В противовес тому: сколь мало значит смерть, со своей стороны я прав.
В тоскливом характере смерти сказывается потребность человека в тоске. Без этой потребности смерть казалась бы ему легким делом. Умирая нехорошо, человек отдаляется от природы, порождает иллюзорный, человеческий, обработанный искусством мир; мы живем в трагическом мире, в искусственной атмосфере, завершенной формой которой выступает “трагедия”. Нет трагедии для животного, которое не попадает в ловушку я.
Экстаз рождается в этом трагическом, искусственном мире. Ясно, что любой объект экстаза порожден искусством.

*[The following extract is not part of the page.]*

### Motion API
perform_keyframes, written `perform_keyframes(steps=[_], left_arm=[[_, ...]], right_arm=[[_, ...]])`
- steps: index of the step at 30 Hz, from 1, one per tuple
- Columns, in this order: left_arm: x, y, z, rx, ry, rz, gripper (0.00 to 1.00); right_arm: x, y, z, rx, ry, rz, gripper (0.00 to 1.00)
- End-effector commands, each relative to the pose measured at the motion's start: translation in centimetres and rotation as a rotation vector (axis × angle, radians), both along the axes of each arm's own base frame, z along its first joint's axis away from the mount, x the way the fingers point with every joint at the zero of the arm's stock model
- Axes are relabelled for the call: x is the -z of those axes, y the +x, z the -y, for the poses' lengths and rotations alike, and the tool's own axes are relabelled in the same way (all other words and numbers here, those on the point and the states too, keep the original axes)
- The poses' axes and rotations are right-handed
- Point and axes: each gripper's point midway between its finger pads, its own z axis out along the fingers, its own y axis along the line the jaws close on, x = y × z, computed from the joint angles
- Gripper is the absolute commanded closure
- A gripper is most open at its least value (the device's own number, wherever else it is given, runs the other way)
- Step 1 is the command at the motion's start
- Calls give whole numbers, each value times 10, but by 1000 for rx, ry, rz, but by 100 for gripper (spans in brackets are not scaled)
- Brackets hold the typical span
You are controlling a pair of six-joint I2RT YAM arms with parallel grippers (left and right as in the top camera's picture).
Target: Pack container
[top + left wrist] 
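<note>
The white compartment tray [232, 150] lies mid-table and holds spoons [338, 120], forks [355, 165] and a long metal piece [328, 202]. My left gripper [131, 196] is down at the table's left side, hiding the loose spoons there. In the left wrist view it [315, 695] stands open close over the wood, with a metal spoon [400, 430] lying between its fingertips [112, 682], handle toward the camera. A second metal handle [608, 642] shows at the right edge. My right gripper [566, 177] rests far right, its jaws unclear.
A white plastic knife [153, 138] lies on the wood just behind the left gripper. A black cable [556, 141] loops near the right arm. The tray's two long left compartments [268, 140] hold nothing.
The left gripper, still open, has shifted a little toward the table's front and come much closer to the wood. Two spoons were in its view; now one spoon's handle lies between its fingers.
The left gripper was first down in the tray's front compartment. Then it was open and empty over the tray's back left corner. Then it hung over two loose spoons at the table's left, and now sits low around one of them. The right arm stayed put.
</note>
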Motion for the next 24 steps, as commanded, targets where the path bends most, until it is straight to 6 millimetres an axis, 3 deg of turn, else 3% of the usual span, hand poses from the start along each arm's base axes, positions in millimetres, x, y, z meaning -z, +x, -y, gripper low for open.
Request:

Все “мистическое познание” основывается на вере в присущую экстазу силу откровения; его следовало бы рассматривать, напротив, как в чем-то подобный прозрениям искусства вымысел.
Но раз уж я утверждаю, что в “мистическом познании” существование является творением человека, то это значит, что оно есть детище моего я и сущностной его иллюзорности: тем не менее экстатическое видение имеет какой-то необходимый объект.

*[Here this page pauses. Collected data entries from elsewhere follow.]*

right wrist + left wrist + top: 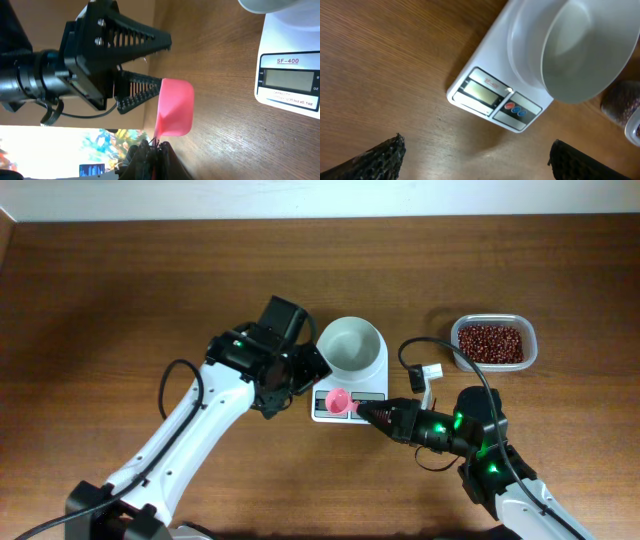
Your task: Scoop and weigh 50g on scale
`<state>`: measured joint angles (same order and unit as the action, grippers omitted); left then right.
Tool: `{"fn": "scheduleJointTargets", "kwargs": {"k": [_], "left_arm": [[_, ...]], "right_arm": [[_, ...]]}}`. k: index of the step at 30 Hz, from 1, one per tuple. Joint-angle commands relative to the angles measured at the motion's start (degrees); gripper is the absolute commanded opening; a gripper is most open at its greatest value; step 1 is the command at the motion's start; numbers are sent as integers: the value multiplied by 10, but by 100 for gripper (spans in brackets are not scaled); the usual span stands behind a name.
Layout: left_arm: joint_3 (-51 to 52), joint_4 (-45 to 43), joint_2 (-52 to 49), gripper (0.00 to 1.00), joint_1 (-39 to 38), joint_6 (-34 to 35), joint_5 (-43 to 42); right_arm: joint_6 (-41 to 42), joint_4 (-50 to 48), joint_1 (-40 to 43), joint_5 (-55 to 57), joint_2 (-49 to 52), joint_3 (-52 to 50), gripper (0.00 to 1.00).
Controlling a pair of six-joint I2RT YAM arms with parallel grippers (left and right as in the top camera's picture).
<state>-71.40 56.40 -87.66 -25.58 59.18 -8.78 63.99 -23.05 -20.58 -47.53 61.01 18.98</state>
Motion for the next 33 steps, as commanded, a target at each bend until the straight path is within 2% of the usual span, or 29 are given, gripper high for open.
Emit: {"fn": "scheduleJointTargets", "kwargs": {"k": [1,9,14,19,24,29,33], "left_arm": [[1,3,14,98,22,-10,9],[-3,2,106,99,36,-36,50],[-3,3,145,99,36,-40,87],[-3,2,150,99,36,-40,101],[-3,2,150,99,36,-40,101],[-3,2,150,99,36,-40,100],[-3,2,150,99,36,-40,101]], "right_arm": [[-23,-3,-3,-7,0,10,4],[-23,-4,-2,0,0,10,4],[-22,-7,61,-23,0,10,4],[1,-116,116,-122,0,10,4],[68,-245,121,-144,0,10,4],[97,-283,131,-141,0,10,4],[128,-296,182,-177,0,10,4]]}}
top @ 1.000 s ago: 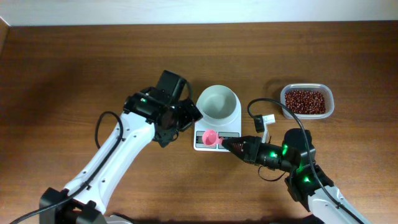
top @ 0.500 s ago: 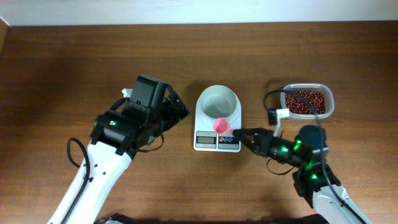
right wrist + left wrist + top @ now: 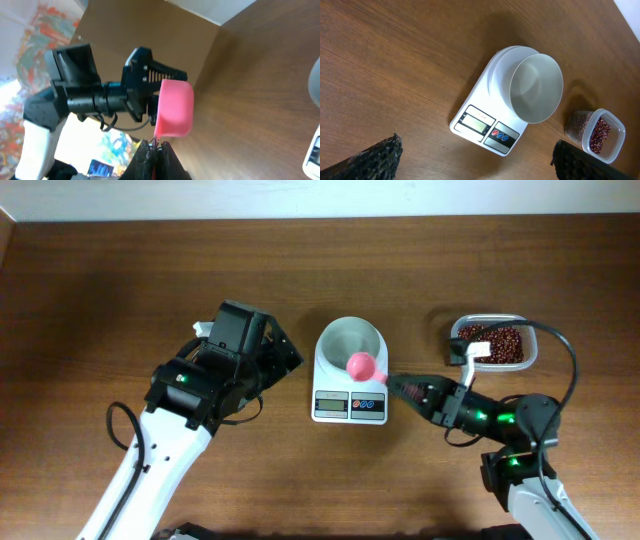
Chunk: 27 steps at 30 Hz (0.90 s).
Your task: Scoop and weigh 50g on scale
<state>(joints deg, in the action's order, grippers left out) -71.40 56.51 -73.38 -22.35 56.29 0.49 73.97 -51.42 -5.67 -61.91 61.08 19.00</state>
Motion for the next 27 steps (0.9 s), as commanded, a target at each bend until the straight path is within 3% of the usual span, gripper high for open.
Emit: {"fn": "scheduleJointTargets", "kwargs": {"k": [1,5,10,13,17,21,27], "left_arm": [[-3,1,7,99,4,-11,8],[-3,1,7,99,4,-11,8],[-3,1,7,99,4,-11,8],[-3,1,7,99,4,-11,8],[-3,2,7,99,4,-11,8],[-3,2,7,99,4,-11,4],[-3,2,7,100,4,-11,-7]], "right_arm": [[44,-17,45,-46,-1,9,4],[124,-89,96,-94,-7,9,4],[161,-127,103,-108,-20,9,4],[158,-127,103,-112,-21,9,4],[78,-127,111,-113,-21,9,4],[39,-127,165,-128,-21,9,4],[89,-127,239,-151,-21,9,4]]}}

Страсть моего я, жгучая в нем любовь ищет себе какой-нибудь объект. Мое я достигает свободы лишь вне себя. Мне может быть известно, что я сотворил объект своей страсти, что сам по себе он не существует — и тем не менее он есть. Когда иллюзия развенчана, он, спору нет, меняется: это не Бог — ведь я его сотворил, но на том же основании — не ничто.
Объект этот, хаос света и тьмы, — катастрофа. Для меня он объект, но моя мысль меняет его по своему образу и подобию, хотя он же является ее отражением. Моя мысль, его отражая, обрекает себя на уничтожение, на низвержение канувшего в пустоту крика. Нечто необъятное, непомерное ломится со всех сторон с катастрофическим шумом; оно являет себя из какой-то нереальной бесконечной пустоты и в ней же с ослепительным треском исчезает. В грохоте столкнувшихся поездов, предвещая смерть, разлетается вдребезги зеркало — вот выражение неумолимого, всемогущего и сей же миг канувшего в ничто нашествия.